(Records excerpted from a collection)
——
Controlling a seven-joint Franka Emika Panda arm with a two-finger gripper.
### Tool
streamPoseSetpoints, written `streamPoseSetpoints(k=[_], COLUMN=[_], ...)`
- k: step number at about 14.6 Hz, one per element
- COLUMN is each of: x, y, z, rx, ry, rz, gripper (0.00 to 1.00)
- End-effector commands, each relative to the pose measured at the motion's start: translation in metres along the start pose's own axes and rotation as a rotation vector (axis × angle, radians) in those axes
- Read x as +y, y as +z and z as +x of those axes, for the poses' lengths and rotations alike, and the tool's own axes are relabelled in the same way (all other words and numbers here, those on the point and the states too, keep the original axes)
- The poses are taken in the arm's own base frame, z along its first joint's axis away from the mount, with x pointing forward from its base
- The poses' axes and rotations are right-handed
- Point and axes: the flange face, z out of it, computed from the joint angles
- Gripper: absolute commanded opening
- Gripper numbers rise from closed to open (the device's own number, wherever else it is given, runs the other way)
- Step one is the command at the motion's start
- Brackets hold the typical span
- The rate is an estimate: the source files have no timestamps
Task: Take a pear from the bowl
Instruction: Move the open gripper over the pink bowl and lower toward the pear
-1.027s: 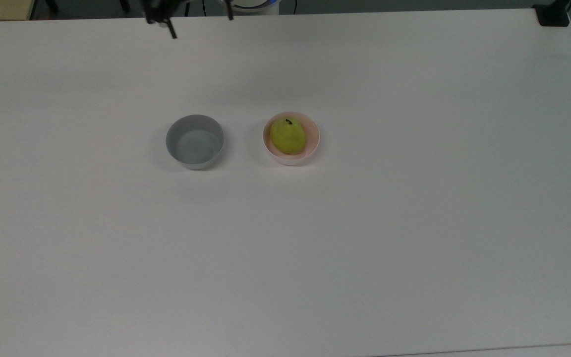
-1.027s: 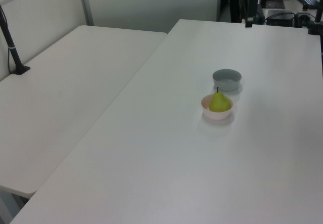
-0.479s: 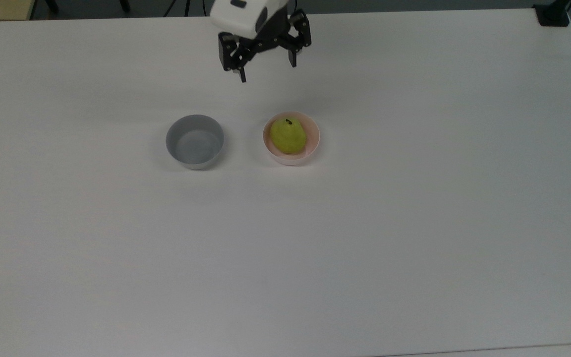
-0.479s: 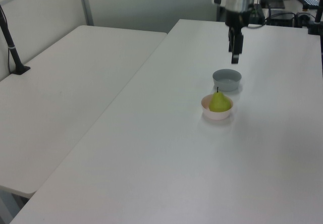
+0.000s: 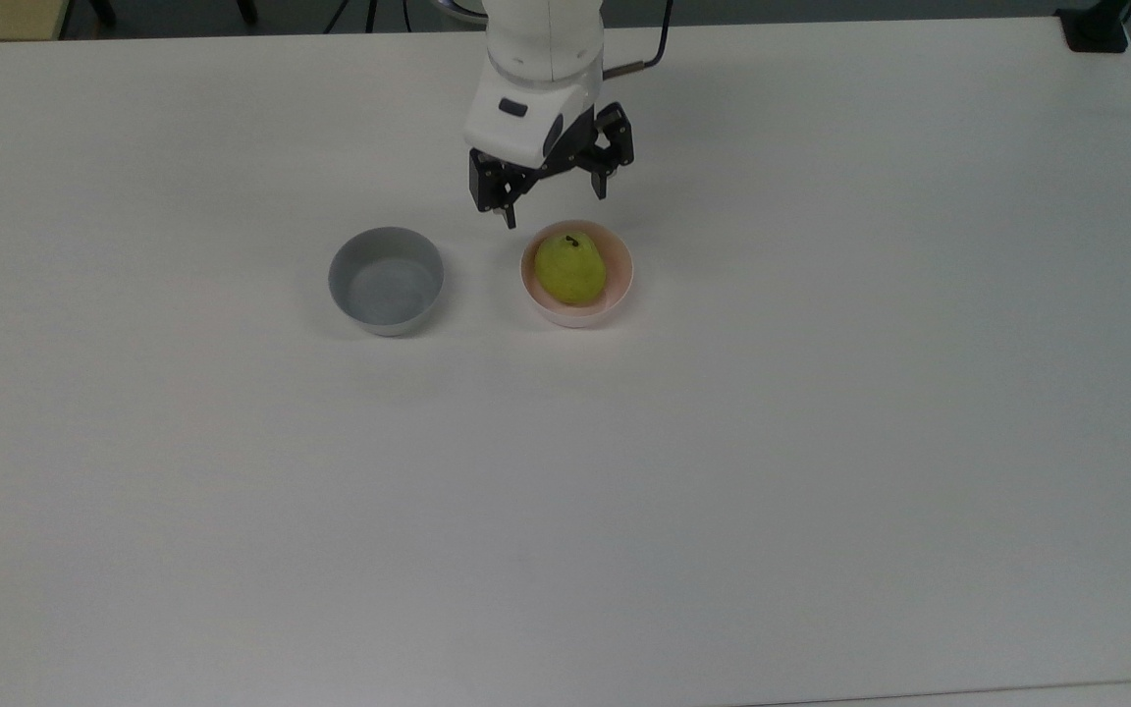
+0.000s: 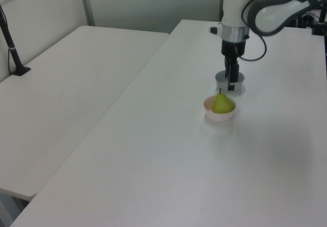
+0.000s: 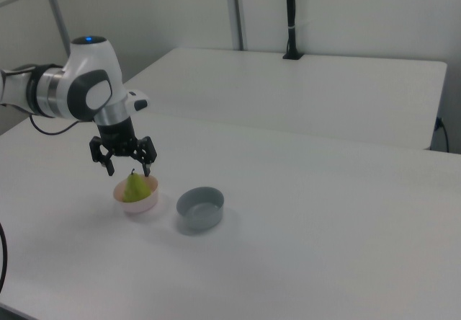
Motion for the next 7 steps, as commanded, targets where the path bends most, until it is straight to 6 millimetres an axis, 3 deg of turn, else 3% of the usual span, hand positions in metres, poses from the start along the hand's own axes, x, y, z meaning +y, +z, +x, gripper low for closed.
streamPoseSetpoints(k=[1,7], x=[-0.004,-0.013], y=[0.027,0.061], z=[0.003,0.012], rx=[0.005,-0.013], ry=[0.014,-0.004], rz=[0.003,0.009], gripper=[1.00,1.00])
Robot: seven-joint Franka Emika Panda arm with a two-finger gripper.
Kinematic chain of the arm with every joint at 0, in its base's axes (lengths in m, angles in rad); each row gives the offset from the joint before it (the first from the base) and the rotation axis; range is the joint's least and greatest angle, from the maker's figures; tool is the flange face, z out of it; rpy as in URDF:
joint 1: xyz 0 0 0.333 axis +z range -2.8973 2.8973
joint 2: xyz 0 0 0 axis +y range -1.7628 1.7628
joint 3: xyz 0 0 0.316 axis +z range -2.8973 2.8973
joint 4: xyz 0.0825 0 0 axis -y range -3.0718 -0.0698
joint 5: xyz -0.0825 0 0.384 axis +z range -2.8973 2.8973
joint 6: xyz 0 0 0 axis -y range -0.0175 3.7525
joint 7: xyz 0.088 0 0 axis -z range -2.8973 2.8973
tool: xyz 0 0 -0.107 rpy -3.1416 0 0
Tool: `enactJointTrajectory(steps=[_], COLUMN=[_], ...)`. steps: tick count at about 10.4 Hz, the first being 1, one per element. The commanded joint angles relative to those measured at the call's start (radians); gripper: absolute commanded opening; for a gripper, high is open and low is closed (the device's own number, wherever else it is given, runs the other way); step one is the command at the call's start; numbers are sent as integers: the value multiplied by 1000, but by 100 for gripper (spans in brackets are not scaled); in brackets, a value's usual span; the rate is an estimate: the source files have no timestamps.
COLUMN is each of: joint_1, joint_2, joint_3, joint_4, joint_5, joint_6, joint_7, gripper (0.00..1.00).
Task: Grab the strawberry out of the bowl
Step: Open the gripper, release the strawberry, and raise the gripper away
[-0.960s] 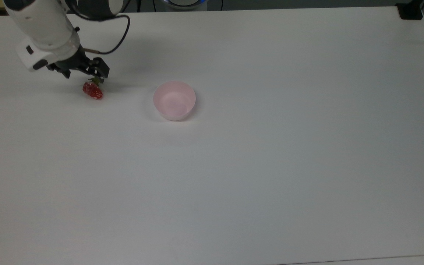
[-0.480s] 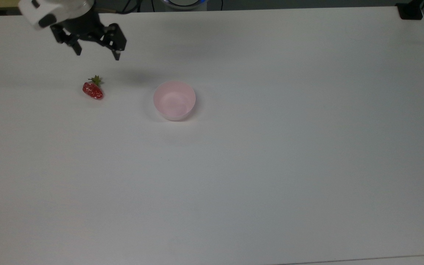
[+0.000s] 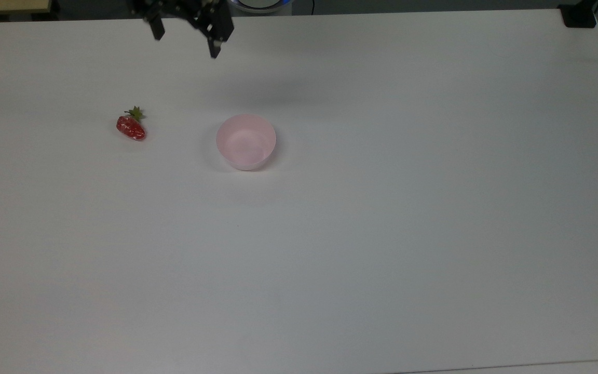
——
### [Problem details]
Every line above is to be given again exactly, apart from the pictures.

### [Exercise answer]
Controlling a seven-joint Franka Emika Panda arm with a two-finger gripper.
### Tool
streamPoseSetpoints, written `streamPoseSetpoints(k=[_], COLUMN=[_], ...)`
- k: step number at about 14.6 Hz, one per element
- COLUMN is each of: x, y, z, rx, ry, rz, gripper (0.00 to 1.00)
- End-effector commands, each relative to the pose measured at the motion's start: translation in metres along the start pose's own axes and rotation as a rotation vector (axis × angle, radians) in those axes
- Read x as +y, y as +z and z as +x of those axes, for the poses' lengths and rotations alike, and the tool's own axes are relabelled in the same way (all other words and numbers here, those on the point and the states too, keep the original axes)
- The poses are taken in the arm's own base frame, z along its first joint's axis away from the mount, with x pointing forward from its base
- The poses' axes and rotations are right-handed
- Point and axes: the flange face, z out of it, computed from the joint angles
- Gripper: absolute commanded opening
- Gripper numbers rise from closed to open (the device's own number, wherever else it is given, runs the other way)
- Step one is the command at the motion's start
- Brackets hold the typical span
- The rate is an estimate: the source files have no timestamps
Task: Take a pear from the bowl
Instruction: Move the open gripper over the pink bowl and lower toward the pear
-1.027s: 
-1.027s: 
-0.479s: 
-0.479s: 
+0.000s: 
+0.000s: 
+0.000s: 
Motion for the next 7 steps, as commanded, targets where the path bends most, until it is straight to 6 millimetres an axis, 3 deg of turn, else 3% of the usual span, hand positions in metres, poses from the start along the hand's own axes, x, y, z meaning +y, +z, +x, gripper low for closed.
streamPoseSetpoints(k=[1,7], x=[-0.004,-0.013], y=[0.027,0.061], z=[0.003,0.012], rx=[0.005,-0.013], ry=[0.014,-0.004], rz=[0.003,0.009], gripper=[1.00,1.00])
Robot: seven-joint Franka Emika Panda arm with a two-finger gripper.
Kinematic chain of the arm with every joint at 0, in its base's axes (lengths in m, angles in rad); each row gives the offset from the joint before it (the first from the base) and the rotation axis; range is the joint's least and greatest angle, from the maker's figures; tool is the flange face, z out of it; rpy as in URDF:
joint 1: xyz 0 0 0.333 axis +z range -2.8973 2.8973
joint 2: xyz 0 0 0 axis +y range -1.7628 1.7628
joint 3: xyz 0 0 0.316 axis +z range -2.8973 2.8973
joint 4: xyz 0.0825 0 0 axis -y range -3.0718 -0.0698
joint 5: xyz -0.0825 0 0.384 axis +z range -2.8973 2.8973
joint 6: xyz 0 0 0 axis -y range -0.0175 3.7525
joint 7: xyz 0.088 0 0 axis -z range -2.8973 2.8973
tool: xyz 0 0 -0.107 rpy -3.1416 0 0
Tool: `enactJointTrajectory(steps=[_], COLUMN=[_], ...)`. steps: tick count at about 10.4 Hz, the first being 1, one per element. The commanded joint angles relative to those measured at the call's start (radians); gripper: absolute commanded opening; for a gripper, high is open and low is closed (the device's own number, wherever else it is given, runs the other way); step one is the command at the call's start; numbers are sent as integers: the value multiplied by 1000, but by 100 for gripper (spans in brackets are not scaled); in brackets, a value's usual span; the rate is an estimate: the source files have no timestamps.
COLUMN is each of: joint_1, joint_2, joint_3, joint_4, joint_5, joint_6, joint_7, gripper (0.00..1.00).
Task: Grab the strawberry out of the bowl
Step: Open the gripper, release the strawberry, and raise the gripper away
[-0.960s] 
[-0.480s] 
[+0.000s] 

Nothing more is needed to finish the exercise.